Statement made on 18 April 2023 at 8:41pm
CATCHWORDS
MIGRATION – Student (Temporary) (Class TU) visa – Subclass 500 (Student) – appropriate welfare arrangements for child applicant – mother’s student guardian visa for applicant’s younger sibling refused – sibling under 6 and no compelling or compassionate reasons for grant of visa – family’s visa and residence history – genuine focus on education – mother’s decision remitted after related review – decision made without hearing necessary – decision under review remittedLEGISLATION
Migration Act 1958 (Cth), ss 65, 360(2)(a)

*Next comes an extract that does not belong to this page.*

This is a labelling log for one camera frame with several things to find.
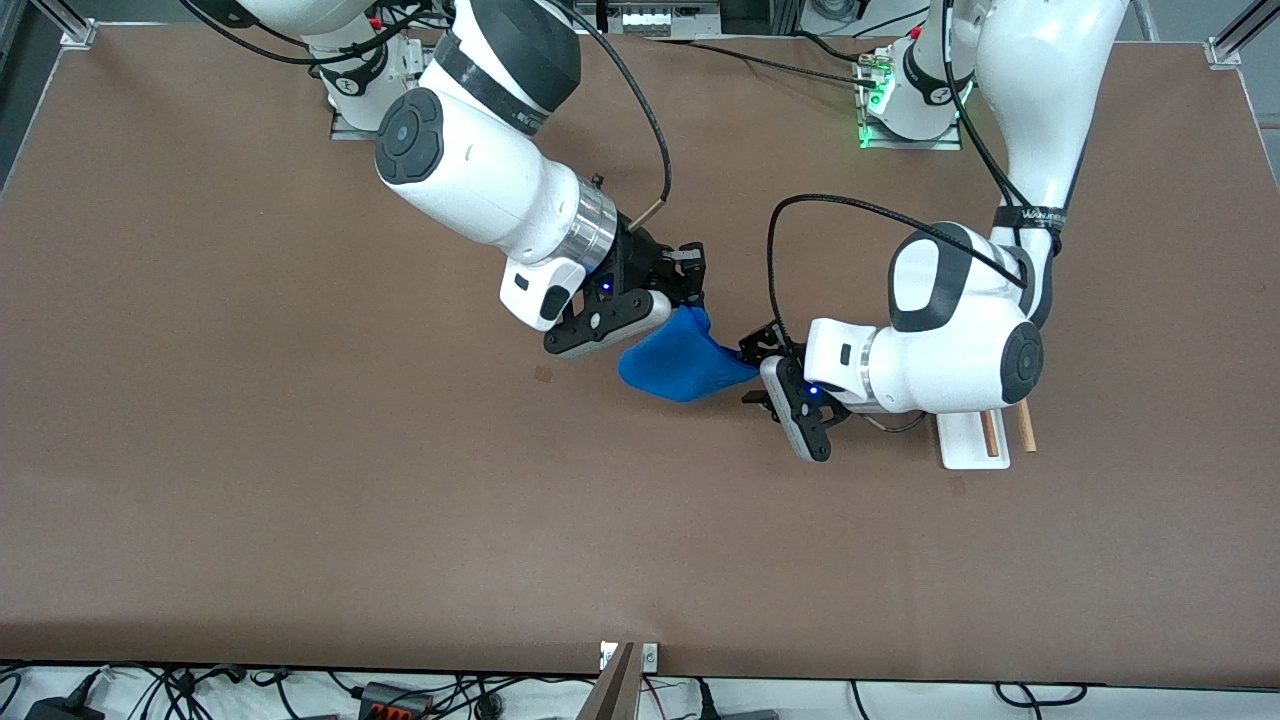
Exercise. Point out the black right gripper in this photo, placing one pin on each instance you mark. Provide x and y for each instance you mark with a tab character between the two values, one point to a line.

Migration Regulations 1994 (Cth), Schedule 2, cl 500.217(2), Schedule 4, criterion 4012AAny references appearing in square brackets indicate that information has been omitted from this decision pursuant to section 378 of the Migration Act 1958 and replaced with generic information.
STATEMENT OF DECISION AND REASONS
APPLICATION FOR REVIEW
This is an application for review of a decision made by a delegate of the Minister for Home Affairs on 18 October 2022 to refuse to grant [the applicant] a Student (Temporary) (Class TU) visa under s.65 of the Migration Act 1958 (the Act).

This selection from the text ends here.